When Daniel Rhyne pleaded guilty on April 1 to having launched an insider extortion attack against his then-employer, authorities enumerated the techniques he used, including unauthorized remote desktop sessions, deletion of network administrator accounts, changing of passwords, and scheduling unauthorized tasks on the domain controller.
After he shut down key systems and accounts, he sent a note to employees in which he claimed to have deleted all backups, and threatened to continue shutting down servers unless he was given bitcoin worth roughly $750,000.
But what consultants and analysts found most concerning is how commonplace and routine were the techniques he used. In other words, standard security procedures should have blocked almost all of them.
Preventive actions missing
Enterprise insider threats are hardly new, but consultants and analysts said that many enterprises don’t take every preventive move that they can, and should, because the IT staff resists, seeing the efforts as excessive monitoring of their activities, and something that also slows down their work.
Cybersecurity consultant Brian Levine, executive director of FormerGov, said, “what makes the case interesting was how boringly predictable the attack path was.”
Levine noted that backups need to always be immutable. “Nobody in the company should be able to delete or modify or encrypt the backup for a set period of time,” he said. He also stressed that the principle of least privilege needs to be applied to workers whose jobs change for any reason.
Critically, he argued that the use of various tools should be instantly flagged as concerning. “Instrument Task Scheduler, PsExec, PsPasswd, and net user are high‑risk signals. These are the insider’s equivalent of lockpicks,” he said. “They should generate behavioral alerts when used at scale, off‑hours, or from unusual hosts.”
Levine also suggested extensive system monitoring. “If someone is RDP’ing into a domain controller at 7:48 a.m. and creating 16 scheduled tasks, you should have a video‑like audit trail.”
Paul Furtado, a distinguished VP analyst at Gartner, said he encourages clients to make sure that no single admin can cause this kind of damage.

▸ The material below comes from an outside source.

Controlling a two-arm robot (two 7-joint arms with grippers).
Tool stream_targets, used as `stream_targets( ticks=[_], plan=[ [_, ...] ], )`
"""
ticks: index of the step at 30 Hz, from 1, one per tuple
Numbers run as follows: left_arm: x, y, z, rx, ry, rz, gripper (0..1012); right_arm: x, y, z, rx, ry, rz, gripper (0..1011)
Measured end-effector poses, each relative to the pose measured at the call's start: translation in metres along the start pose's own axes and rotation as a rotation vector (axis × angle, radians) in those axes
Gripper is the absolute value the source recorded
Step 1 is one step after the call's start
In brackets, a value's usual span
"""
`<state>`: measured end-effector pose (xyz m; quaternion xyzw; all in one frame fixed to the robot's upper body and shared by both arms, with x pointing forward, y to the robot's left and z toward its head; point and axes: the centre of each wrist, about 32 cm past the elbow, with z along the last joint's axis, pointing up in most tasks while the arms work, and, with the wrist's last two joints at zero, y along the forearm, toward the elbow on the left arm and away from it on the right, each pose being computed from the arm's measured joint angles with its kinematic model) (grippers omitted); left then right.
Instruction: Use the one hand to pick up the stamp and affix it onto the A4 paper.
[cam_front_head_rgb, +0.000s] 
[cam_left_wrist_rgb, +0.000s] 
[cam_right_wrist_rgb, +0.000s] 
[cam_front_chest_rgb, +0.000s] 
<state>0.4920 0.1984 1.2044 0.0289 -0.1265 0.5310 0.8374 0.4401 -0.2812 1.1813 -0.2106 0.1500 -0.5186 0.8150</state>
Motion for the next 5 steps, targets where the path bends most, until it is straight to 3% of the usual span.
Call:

“Create a tiered administration model with fragmented authority. This rotates ownership of crown jewel processes, even among senior engineers and administrators,” Furtado advised. IT should also include “a break-glass admin credential stored in hardware security modules or digital vaults [that are] only to be used via testing drills and in case of emergency.”
Added Flavio Villanustre, CISO for the LexisNexis Risk Solutions Group, “the same accounts used to administer their networks [in the Rhyne case] seemed to be able to irreversibly destroy their backups too, which is an indication that strong segregation of duties was not in place.”
Rhyne now faces considerable jail time. US Justice Department filings said, “the extortion charge to which Rhyne pleaded guilty carries a maximum penalty of five years in prison, and the intentional damage to a protected computer violation to which Rhyne pleaded guilty carries a maximum penalty of 10 years in prison.”